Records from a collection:

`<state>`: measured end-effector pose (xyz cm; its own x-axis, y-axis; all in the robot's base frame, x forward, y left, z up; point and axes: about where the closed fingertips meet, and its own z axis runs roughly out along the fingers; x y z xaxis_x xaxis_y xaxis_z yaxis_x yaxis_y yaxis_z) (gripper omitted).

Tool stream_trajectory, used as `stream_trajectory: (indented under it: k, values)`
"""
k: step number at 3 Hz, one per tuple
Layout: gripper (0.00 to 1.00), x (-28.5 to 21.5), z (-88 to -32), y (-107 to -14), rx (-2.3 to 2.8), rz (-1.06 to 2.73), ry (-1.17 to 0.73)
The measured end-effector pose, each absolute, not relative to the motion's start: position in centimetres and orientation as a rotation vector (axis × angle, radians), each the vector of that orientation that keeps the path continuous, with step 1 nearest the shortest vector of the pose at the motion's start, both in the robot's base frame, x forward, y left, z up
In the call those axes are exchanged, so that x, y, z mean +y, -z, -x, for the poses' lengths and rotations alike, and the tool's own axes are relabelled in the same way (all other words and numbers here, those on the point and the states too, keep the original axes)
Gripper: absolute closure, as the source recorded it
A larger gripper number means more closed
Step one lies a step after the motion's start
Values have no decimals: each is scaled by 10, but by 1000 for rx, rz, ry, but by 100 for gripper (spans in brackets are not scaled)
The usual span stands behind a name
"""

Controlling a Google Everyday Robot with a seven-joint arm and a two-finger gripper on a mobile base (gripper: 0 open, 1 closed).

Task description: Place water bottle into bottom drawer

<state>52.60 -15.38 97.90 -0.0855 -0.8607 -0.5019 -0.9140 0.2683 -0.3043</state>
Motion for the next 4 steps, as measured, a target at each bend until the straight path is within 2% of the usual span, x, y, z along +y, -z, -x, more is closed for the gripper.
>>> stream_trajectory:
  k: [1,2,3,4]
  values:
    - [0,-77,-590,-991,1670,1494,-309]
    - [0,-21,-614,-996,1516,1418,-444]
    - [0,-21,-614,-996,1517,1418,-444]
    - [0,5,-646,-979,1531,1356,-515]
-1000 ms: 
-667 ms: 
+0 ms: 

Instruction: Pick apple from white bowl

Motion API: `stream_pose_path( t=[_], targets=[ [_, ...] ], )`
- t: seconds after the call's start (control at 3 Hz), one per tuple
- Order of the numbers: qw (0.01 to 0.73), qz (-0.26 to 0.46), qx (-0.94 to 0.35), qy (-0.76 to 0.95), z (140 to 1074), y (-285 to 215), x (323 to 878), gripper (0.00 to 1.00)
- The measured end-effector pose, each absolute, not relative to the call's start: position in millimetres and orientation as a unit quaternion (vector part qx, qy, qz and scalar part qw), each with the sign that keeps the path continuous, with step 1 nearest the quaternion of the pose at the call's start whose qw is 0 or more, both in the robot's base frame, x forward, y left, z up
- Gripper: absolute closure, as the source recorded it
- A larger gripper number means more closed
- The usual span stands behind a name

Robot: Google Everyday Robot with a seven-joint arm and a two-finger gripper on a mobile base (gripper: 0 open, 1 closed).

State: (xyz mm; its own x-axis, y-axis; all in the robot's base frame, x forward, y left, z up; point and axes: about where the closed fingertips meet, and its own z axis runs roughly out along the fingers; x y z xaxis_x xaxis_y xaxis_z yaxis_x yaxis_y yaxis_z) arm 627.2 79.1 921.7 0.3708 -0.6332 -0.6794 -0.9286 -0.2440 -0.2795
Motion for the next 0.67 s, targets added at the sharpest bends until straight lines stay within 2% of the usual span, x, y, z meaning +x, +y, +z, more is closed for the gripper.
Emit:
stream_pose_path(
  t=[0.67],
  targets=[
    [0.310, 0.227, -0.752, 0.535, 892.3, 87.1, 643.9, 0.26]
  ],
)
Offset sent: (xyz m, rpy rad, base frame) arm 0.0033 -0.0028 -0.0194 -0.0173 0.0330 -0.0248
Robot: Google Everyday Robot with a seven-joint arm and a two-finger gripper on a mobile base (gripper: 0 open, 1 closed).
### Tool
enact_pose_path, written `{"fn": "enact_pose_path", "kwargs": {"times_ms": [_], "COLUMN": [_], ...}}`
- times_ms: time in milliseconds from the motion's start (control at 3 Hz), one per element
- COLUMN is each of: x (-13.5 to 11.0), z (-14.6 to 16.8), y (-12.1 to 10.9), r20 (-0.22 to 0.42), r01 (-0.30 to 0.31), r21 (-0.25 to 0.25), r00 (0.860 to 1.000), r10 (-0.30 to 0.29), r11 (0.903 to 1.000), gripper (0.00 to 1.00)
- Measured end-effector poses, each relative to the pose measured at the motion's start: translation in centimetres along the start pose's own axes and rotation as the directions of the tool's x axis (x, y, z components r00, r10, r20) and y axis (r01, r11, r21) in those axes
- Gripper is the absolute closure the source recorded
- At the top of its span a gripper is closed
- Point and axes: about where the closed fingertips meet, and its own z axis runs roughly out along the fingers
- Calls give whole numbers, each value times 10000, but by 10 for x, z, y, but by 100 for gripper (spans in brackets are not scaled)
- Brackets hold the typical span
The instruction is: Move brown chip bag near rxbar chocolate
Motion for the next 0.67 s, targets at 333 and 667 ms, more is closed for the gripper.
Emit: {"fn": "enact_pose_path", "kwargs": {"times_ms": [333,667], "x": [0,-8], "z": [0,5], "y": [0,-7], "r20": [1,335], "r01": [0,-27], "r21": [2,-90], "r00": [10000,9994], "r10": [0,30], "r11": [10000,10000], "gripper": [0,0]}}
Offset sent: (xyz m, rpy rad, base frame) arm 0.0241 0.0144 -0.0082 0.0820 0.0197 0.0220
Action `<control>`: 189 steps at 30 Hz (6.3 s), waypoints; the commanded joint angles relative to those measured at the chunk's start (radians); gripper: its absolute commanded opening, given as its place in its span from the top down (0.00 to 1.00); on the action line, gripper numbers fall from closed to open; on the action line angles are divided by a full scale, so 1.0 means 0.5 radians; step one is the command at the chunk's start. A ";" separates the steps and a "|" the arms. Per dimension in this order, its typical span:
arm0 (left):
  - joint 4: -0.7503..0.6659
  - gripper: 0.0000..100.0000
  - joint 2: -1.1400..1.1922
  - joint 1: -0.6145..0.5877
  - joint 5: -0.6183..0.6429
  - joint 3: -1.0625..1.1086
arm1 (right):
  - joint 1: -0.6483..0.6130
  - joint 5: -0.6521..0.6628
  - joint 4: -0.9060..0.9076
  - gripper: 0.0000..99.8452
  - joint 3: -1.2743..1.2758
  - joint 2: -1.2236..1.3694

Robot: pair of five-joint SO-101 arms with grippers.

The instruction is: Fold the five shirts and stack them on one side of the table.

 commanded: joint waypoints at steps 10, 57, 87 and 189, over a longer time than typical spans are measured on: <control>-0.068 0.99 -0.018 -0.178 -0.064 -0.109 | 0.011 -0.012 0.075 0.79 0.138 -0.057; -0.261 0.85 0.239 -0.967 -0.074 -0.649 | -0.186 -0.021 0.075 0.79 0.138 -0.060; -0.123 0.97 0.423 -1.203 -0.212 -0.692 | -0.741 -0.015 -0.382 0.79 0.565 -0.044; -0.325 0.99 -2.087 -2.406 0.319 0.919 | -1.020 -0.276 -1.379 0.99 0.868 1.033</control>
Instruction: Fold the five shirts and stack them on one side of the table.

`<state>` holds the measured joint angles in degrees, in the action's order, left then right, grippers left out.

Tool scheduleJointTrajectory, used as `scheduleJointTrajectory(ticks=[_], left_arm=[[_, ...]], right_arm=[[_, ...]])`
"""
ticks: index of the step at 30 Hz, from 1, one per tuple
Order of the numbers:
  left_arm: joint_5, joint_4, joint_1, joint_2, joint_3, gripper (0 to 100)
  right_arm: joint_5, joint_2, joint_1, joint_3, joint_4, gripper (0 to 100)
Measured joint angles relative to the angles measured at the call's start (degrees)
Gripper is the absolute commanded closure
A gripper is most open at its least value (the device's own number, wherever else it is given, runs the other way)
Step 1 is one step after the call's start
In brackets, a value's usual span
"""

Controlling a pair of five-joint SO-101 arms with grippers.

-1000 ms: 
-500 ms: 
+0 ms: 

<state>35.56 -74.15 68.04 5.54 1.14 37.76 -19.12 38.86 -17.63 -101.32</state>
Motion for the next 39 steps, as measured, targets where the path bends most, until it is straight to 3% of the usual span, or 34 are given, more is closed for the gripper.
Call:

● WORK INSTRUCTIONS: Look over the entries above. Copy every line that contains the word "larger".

● EXERCISE SOLUTION:
A larger gripper number means more closed
- A larger gripper number means more closed

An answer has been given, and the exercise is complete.